POS 282 INTRODUCTION TO AMERICAN LAW
In class today, Thursday 2/5, I distributed one handout, my version of the Lawrence v. Texas case brief. I went through a flow chart of how the Supreme Court has dealt with substantive due process claims, including both the high hurdles (if the asserted right is "fundamental") and the low hurdles (if not fundamental). We finished our discussion of Glucksberg, going through both the majority decision and Souter's concurrence. We talked about the difference between a concurrence in the judgment (Souter's concurrence) versus a concurrence in the opinion. We also talked about the treatment of precedent: following, distinguishing, or overruling it. We talked about three institutional conflicts, the government versus the individual, the federal power versus the state power, and the separation of powers between the three branches of government, all as involved in Souter's concurrence. We then went on to begin our discussion of Lawrence v. Texas. We went through the case brief as far as the prior proceedings. We discussed Bowers v. Hardwick, and we went over Kennedy's reasons for treating this as a due process claim rather than an equal protection claim. We will pick up with Kennedy's flowchart next time we discuss Lawrence. But on Tuesday 2/10 we will have a guest speaker in class, our distinguished alum, former Maine Attorney General Jim Tierney. I suspect that it will be the best class of the semester--don't miss it (and please be on time to class). The assignment then for Thursday 2/12 is to review Lawrence (previously assigned) and figure out how to do a case brief of it in the format I've given you.

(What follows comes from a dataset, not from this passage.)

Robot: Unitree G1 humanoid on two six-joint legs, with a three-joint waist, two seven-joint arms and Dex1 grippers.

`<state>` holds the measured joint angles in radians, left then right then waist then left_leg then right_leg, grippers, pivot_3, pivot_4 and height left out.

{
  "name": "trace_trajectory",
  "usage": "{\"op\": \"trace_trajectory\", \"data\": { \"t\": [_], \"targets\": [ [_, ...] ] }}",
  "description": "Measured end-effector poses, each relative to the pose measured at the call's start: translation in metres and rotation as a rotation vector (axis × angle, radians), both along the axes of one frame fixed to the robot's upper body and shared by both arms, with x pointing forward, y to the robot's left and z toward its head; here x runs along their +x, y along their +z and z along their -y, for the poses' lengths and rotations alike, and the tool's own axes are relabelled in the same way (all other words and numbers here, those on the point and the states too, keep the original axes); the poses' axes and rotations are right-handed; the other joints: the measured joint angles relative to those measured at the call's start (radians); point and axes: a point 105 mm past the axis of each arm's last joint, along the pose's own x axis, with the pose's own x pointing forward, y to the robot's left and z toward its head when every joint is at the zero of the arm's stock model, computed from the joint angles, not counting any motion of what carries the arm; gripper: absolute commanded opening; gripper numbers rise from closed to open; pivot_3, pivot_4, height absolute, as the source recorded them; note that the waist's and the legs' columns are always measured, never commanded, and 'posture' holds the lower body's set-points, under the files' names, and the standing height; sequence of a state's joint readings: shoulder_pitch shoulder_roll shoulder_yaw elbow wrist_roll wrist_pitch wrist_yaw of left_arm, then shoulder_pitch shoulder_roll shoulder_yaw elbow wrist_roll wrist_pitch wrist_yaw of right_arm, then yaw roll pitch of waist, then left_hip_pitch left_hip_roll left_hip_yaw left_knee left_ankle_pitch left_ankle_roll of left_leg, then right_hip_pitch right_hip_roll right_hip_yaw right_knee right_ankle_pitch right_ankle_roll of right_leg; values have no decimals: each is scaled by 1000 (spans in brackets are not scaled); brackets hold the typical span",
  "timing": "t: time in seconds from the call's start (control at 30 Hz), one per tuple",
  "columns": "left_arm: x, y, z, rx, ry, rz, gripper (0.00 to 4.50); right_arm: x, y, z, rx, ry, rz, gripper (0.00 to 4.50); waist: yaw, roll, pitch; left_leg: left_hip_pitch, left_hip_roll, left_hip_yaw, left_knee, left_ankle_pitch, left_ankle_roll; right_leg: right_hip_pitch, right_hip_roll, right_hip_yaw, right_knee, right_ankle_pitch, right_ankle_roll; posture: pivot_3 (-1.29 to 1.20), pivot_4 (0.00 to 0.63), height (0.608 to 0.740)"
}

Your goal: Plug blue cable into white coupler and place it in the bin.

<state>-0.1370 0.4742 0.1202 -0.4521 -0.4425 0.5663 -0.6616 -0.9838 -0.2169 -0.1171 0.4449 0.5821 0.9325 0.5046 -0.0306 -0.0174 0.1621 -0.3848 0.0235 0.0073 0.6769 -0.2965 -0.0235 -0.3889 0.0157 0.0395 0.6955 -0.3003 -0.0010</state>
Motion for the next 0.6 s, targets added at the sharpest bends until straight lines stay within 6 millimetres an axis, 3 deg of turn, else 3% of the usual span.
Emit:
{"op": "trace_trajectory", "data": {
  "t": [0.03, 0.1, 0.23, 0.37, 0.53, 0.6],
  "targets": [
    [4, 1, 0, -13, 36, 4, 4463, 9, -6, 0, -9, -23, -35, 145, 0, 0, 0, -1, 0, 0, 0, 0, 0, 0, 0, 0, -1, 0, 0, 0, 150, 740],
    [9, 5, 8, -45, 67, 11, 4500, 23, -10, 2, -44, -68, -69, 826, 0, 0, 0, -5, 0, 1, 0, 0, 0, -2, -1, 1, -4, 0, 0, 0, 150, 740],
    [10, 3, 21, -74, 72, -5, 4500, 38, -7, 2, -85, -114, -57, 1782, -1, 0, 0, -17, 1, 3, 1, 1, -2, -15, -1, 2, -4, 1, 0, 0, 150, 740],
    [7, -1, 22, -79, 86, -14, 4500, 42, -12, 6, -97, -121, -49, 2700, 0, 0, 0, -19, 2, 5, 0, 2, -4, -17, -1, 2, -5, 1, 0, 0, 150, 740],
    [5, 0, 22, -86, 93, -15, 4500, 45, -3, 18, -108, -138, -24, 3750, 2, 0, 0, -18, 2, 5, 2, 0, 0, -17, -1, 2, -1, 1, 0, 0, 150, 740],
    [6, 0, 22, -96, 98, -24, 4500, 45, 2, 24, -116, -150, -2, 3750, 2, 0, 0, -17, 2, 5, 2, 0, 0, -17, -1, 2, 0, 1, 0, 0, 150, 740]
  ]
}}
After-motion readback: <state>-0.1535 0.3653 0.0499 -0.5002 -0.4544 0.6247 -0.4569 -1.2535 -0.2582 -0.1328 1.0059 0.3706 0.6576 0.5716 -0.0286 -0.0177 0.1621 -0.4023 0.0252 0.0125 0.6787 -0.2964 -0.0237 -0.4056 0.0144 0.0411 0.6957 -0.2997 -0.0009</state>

POS 383 AMERICAN CONSTITUTIONAL LAW
In class today, Thursday 2/5, I distributed one handout, my version of an outline of N.Y. v. U.S. We first finished up our discussion of McCulloch v. Maryland, and located the only point in Maryland's argument where Marshall did not say "no" to Maryland's contention (instead, he said that it doesn't matter). We talked about Marshall's use of dictum. We then discussed the Dred Scott decision. We looked at the rules for federal court jurisdiction, and how Taney found that the federal courts did not have jurisdiction over Scott's complaint for freedom. Taney then took his own turn at dictum regarding the power of Congress to make "free state" rules in the Missouri Compromise law, and found his answer in the word "the". (We also talked about how this same word was the basis of part of the Court of Appeals recent ruling in the recess appointments case, Noel Canning v. NLRB). We briefly discussed the dissenting opinion in the Dred Scott case, and then discussied the swinging of the 10th Amendment pendulum in the years up to N.Y. v. U.S. We began our discussion of that case, talking about the federal statutory scheme, and O'Connor's discussion of the relationship between the powers of Article I and the limitation of the 10th Amendment. We will pick up at that point next Tuesday. The additional assignment for Tuesday 2/10 is to prepare (write out for yourselves, although not handed in or graded) an outline of the dissenting opinion in N.Y. v. U.S.